In this case, I am talking about Google Map Maker, a powerful and intuitive tool that allows everyone to contribute and keep adding information to the already amazing Google Maps. As demonstrated on the short video below, Map Maker is an online tool that allows users to map anything from a dog park to a winery... to an entire city, all with just a few clicks.

Why Google Maps when there are other alternatives out there, you may ask? Well, aside from the fact it is probably the most widely used solution out there (thus making contributions immediately more relevant and helpful to others), it is also the solution available to all Android devices, so it is a way to help Linux users!

Tuesday, July 10, 2012

KDE SC 4.9 is almost here!

A recent post discussing upcoming KDE SC 4.9 release parties made an interesting remark about the nature of the latest from KDE camp. I must admit that, unlike in other recent releases, I haven't been able to find your usual list of exciting new features and that remark may help in clarifying why:

"KDE 4 on it’s ninth reincarnation will arrive at 1st August, making it the stablest, solidiest, snnapiest and quickiest of them all. A HUGE effort was put on polishness, more bugs were squished than I can count, and things got fast, I mean, Really Fast."

Is this KDE SC release what many of us had been asking for, a halt on throwing in new features like there's no tomorrow to get the basics right once and for all? I certainly hope so and, even if polish does not make it perfect, the effort to concentrate on stability and performance is certainly welcome!

Wednesday, July 4, 2012

Android 4.1 Jelly Bean... and more!

The latest version of Google Android was presented just days ago and, being an Ice Cream Sandwich user myself, I have to admit I am excited with what I have seen so far. It seems some people were expecting another game changer, though, another revolution, but the move to build on and continue to expand and improve ICS awesome features is just right, in my opinion.

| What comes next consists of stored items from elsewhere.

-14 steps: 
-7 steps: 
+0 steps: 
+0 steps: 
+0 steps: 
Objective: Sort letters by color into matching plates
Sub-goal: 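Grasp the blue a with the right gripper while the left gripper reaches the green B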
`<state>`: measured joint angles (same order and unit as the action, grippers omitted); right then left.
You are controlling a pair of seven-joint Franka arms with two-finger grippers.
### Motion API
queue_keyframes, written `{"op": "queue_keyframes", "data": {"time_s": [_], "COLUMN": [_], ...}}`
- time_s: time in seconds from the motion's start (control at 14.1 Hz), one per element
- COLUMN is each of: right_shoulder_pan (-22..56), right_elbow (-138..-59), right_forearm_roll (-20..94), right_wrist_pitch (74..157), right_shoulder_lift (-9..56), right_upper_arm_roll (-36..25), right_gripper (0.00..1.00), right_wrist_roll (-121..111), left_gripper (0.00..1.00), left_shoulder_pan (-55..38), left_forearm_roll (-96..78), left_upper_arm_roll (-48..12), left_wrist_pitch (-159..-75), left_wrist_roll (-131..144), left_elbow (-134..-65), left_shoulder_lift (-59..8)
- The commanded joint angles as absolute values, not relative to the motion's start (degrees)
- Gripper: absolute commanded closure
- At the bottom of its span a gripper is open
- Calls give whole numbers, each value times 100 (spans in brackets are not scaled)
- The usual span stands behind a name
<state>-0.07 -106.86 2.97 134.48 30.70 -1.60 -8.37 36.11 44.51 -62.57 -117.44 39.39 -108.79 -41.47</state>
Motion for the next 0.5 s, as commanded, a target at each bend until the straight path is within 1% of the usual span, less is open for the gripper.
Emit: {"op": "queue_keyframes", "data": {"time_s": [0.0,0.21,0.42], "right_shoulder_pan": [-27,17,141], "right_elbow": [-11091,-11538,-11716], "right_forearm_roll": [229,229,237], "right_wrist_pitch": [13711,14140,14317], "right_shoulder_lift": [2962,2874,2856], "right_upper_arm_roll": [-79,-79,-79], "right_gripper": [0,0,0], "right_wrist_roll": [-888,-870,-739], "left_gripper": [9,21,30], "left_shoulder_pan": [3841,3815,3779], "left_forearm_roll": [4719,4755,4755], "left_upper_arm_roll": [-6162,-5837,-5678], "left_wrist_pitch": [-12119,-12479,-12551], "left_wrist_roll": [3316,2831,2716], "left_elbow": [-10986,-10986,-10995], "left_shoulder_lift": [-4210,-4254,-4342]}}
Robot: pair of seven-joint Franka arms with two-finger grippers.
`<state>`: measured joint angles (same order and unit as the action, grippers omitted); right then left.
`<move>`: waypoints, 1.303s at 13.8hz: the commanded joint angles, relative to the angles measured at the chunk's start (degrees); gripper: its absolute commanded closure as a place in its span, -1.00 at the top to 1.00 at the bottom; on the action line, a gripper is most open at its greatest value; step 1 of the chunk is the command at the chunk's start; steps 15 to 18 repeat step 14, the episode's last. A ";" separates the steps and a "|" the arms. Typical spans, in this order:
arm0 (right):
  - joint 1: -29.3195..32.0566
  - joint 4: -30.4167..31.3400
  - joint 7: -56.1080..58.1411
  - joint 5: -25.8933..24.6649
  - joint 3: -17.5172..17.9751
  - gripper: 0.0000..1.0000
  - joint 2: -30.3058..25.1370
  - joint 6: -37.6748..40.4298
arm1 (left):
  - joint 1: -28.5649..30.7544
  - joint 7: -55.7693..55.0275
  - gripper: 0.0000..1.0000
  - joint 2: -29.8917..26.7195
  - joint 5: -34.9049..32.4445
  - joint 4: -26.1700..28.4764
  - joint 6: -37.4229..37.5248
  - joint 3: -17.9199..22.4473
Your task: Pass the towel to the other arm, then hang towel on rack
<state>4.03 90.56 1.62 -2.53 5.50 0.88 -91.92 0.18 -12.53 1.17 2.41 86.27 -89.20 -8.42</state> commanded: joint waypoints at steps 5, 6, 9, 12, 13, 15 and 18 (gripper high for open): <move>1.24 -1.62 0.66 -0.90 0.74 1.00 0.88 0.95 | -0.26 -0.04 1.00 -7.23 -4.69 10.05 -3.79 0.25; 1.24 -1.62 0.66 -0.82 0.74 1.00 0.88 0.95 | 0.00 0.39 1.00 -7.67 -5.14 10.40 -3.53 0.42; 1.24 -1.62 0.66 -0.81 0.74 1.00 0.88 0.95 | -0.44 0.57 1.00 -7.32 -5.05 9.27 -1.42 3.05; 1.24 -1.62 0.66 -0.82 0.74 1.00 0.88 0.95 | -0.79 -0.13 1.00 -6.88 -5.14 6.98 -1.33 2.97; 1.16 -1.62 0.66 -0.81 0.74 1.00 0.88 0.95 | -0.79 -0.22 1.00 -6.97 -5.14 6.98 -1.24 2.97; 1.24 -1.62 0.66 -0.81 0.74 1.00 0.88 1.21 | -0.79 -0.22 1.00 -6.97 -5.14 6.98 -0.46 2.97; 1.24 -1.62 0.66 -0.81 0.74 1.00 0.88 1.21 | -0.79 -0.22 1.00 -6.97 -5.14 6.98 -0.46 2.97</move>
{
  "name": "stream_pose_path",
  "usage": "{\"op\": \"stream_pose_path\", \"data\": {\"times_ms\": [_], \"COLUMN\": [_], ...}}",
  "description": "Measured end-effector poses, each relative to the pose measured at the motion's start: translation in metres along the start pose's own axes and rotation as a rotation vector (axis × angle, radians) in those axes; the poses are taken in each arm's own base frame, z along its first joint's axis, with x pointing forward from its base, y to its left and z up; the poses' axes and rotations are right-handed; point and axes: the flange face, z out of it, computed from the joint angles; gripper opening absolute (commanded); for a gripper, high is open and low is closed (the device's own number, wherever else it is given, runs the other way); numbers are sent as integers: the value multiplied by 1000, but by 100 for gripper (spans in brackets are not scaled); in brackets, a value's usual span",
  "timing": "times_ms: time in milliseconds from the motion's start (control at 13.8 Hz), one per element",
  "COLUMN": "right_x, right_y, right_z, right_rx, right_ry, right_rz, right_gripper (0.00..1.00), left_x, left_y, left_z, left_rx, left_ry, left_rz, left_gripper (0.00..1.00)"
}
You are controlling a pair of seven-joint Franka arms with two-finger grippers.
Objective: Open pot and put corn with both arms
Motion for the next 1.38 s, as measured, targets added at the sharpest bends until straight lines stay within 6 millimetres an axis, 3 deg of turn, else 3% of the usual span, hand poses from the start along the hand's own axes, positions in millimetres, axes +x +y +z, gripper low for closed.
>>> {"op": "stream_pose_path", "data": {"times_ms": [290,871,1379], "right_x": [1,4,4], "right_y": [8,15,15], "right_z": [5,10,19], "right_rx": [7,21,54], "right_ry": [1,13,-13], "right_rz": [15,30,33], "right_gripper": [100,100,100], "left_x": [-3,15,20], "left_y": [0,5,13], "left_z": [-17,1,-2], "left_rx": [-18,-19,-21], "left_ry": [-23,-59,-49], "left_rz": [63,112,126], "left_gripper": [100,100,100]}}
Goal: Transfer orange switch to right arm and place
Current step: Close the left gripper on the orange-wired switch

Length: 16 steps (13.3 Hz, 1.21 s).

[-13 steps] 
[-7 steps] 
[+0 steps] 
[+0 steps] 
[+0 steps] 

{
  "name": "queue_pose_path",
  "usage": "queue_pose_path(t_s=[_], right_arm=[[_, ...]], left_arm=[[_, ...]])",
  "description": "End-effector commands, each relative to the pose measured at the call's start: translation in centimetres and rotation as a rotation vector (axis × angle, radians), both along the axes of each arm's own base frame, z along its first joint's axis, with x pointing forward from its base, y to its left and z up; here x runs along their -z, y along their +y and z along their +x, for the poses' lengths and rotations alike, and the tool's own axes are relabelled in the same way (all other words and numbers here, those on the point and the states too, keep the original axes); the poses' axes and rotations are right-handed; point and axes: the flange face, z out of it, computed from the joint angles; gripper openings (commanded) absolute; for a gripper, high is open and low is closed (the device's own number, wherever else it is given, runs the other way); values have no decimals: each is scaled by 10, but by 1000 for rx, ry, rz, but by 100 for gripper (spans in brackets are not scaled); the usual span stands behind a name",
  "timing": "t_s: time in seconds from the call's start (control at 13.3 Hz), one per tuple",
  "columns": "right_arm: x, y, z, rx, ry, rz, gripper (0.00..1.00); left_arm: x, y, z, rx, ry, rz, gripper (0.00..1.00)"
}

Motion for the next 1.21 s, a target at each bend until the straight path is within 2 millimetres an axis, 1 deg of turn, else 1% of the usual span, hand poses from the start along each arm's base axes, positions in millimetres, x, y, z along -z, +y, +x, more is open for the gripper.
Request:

Google has been criticized heavily because of a lack of stability in their environment, a lack of consistency, which was caused by the rapid growth and development rate. However, with essentially the most advanced set of features on a mobile device, Google decided to get the most of what is good while improving the rest. This also means that developers will have a chance to continue to polish their applications and make revenue out of them without headaches for many months to come. Moreover, while ICS adoption was still SLOW in the first half of 2012, it seems to be gaining momentum quickly and many signs point to a dramatic increase of Android 4.x devices before the end of the year. Most manufacturers have made significant progress in this regard (Samsung FINALLY managed to get it ready for their Galaxy SII users, while many Motorola, Sony and HTC users are getting their updates now), but the addition of very successful devices like the HTC One X and the Samsung Galaxy S III should also help renew the Android playground.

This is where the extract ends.